3. Ignore Pagination for Search Requests Entirely

This solution proposes that we completely ignore pagination for search requests. Instead of paginating the search results, we would fetch all matching results in a single request. This simplifies the logic but might have performance implications for very large datasets.

How it works:

  • When a search is performed, the request does not include any pagination parameters (e.g., page and size).
  • The backend returns all matching results in a single response.
  • The component then handles the display of these results, potentially using its own internal mechanisms for pagination or virtualization.

Pros:

  • Simplest logic: This is the simplest solution in terms of code complexity, as we avoid dealing with pagination during search requests.
  • Guaranteed to find all results: Since we fetch all results at once, we ensure that no results are missed due to pagination issues.

Cons:

  • Performance issues for large datasets: Fetching all results at once can be inefficient and might lead to performance problems if the dataset is very large or the search query returns a significant number of matches.
  • Increased server load: The server might experience increased load due to handling larger requests.
  • Potential for UI freezing: Rendering a large number of results at once can potentially freeze the UI, leading to a poor user experience.

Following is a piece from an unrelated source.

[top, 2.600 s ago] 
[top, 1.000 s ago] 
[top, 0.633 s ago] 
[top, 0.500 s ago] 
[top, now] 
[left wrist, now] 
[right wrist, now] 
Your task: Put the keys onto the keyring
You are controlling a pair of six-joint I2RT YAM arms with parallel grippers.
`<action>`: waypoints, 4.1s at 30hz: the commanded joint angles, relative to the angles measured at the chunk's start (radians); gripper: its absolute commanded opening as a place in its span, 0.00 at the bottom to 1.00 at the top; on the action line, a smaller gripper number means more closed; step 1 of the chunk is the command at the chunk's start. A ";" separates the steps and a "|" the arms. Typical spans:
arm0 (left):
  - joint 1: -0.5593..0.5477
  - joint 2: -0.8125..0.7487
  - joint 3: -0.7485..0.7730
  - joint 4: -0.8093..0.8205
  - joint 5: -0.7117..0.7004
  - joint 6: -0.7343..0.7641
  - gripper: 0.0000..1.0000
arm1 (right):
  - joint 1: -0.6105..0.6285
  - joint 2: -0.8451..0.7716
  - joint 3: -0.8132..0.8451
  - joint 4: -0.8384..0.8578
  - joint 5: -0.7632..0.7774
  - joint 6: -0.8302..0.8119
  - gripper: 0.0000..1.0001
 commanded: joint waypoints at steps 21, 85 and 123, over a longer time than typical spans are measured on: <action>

In summary, ignoring pagination for search requests is a simple solution but comes with significant performance risks for large datasets. We should only consider this option if we can guarantee that the search results will typically be small or if we implement robust client-side pagination.

Conclusion

So, there you have it! We've identified a tricky issue in the TreeSelectComponent where search pagination inherits the scroll offset, and we've explored three potential solutions: resetting pagination, maintaining separate paginations, and ignoring pagination for search.

Our recommendation is to start with the first solution: resetting pagination to page 0 (or omitting the page parameter). It's the most intuitive and straightforward approach. If we encounter performance issues with very large datasets, we can then consider the second solution, maintaining separate paginations.

We hope this breakdown was helpful, guys! Addressing this issue will greatly improve the usability and reliability of the TreeSelectComponent. Let's get this fixed!